Heterogeneous Character of Mysteries.

The enormous length of the larger mysteries makes analysis of any one of them impossible; but as an instance of the curious comedy which is intermixed with their most serious portions, and which shocked critics even up to our own time, we may take the scene of the Tower of Babel in the Mystère du Viel Testament124. Here the author is not content with describing Nimrod's act in general terms, or by the aid of the convenient messenger; he brings the actual masons and carpenters on the stage. Gaste-Bois (Spoilwood), Casse-Tuileau (Breaktile), and their mates talk before us for nearly 200 lines, while Nimrod and others come in from time to time and hasten on the work. The workmen are quite outspoken on the matter. They do not altogether like the job; and one of them says,

On ne peut en fin que faillir.

Besongnons; mais qu'on nous paie bien.


A little further on and they are actually at work. One calls for a hod of mortar, another for his hammer. The labourers supply their wants, or make jokes to the effect that they would rather bring them something to drink. So it goes on, till suddenly the confusion of tongues falls upon them, and they issue their orders in what is probably pure jargon, though fragments of something like Italian can be made out. In the very middle of this scene occurs a really fine and reverently written dialogue between Justice and Mercy pleading respectively to the Divinity for vengeance and pardon.

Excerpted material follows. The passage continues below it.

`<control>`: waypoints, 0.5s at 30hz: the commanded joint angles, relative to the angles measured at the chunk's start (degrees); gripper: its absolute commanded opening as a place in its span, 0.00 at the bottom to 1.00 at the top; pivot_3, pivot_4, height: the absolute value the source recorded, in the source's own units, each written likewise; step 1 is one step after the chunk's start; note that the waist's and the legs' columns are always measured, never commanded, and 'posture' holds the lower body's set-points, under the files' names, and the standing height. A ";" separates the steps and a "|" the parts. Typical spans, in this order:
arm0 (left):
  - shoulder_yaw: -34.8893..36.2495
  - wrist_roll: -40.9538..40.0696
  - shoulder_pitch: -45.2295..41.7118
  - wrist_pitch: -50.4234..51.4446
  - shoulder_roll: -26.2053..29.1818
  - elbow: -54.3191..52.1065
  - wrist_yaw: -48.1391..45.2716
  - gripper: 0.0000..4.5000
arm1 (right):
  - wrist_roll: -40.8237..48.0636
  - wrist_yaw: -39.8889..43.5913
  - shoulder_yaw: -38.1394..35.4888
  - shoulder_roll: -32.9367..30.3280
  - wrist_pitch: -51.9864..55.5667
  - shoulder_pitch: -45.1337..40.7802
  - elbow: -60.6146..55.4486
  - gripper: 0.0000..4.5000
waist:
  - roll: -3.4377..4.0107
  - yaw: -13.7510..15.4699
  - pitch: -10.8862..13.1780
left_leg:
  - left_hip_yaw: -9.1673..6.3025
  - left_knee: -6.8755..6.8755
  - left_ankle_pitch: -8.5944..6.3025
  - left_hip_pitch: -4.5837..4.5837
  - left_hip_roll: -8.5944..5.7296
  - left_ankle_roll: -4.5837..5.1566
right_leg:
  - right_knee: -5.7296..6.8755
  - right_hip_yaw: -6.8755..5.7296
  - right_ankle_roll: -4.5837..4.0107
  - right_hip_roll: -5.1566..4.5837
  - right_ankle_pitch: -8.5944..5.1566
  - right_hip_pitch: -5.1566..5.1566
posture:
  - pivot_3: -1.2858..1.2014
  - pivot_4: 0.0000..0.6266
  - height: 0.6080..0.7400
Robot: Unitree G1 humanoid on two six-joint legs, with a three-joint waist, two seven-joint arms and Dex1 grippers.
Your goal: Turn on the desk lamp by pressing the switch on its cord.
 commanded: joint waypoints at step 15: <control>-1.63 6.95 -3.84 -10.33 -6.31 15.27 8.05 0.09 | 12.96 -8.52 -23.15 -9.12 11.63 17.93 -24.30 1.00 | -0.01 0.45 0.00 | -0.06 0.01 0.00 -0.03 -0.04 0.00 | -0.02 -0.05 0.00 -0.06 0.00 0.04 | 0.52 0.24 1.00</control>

Instances such as this abound in the mysteries, which are sometimes avowedly interrupted in order that the audience may be diverted by a farcical interlude.

Argument of a Miracle Play.

Of the miracles, that of St. Guillaume du Désert will serve as a fair example. It is but 1500 lines in length, yet the list of dramatis personae extends to nearly thirty, and there are at least as many distinct scenes. William, count of Poitiers and duke of Aquitaine, has rendered himself in many ways obnoxious to the Holy See. He has recognised an anti-pope, has driven a bishop from his diocese for refusing to do likewise, and has offended against morality. An embassy, including St. Bernard, is therefore sent from Rome to warn and correct him. William is not proof against their eloquence, and soon becomes deeply penitent. He quits his palaces, and retires to the society of hermits in the wilderness. These enjoin penances upon him. He is to have a heavy hauberk immovably riveted on his bare flesh, and with sackcloth for an overcoat to visit Rome and beg the Pope's forgiveness. He does this, and the Pope sends him to the patriarch of Jerusalem, William taking the additional penance as a proof of the heinousness of his sin. After this he retires by himself into a solitary place. Here, however, a knight of his country seeks him out, represents the anarchy into which it has fallen in his absence, and implores him to return. But this is not William's notion of duty. He refuses, and to be free from such importunities in future, retires to the island of Rhodes, and there lives in solitude. Irritated at the idea of his escaping them, Satan and Beelzebub attack him and beat him severely; but he recovers by the Virgin's intervention, and serves as a model to young devotees who seek his cell, and like him become hermits. At last a chorus of saints descends to see his godly end, which takes place in the presence of the neophytes. The events, of which this is a very brief abstract, are all clearly indicated in the short space of 1500 verses, many of which are only of four syllables125. There is of course no attempt at drawing any figure, except that of the saint, at full length, and this is characteristic of the class. But as dramatised legends, for they are little more, these miracles possess no slight merit.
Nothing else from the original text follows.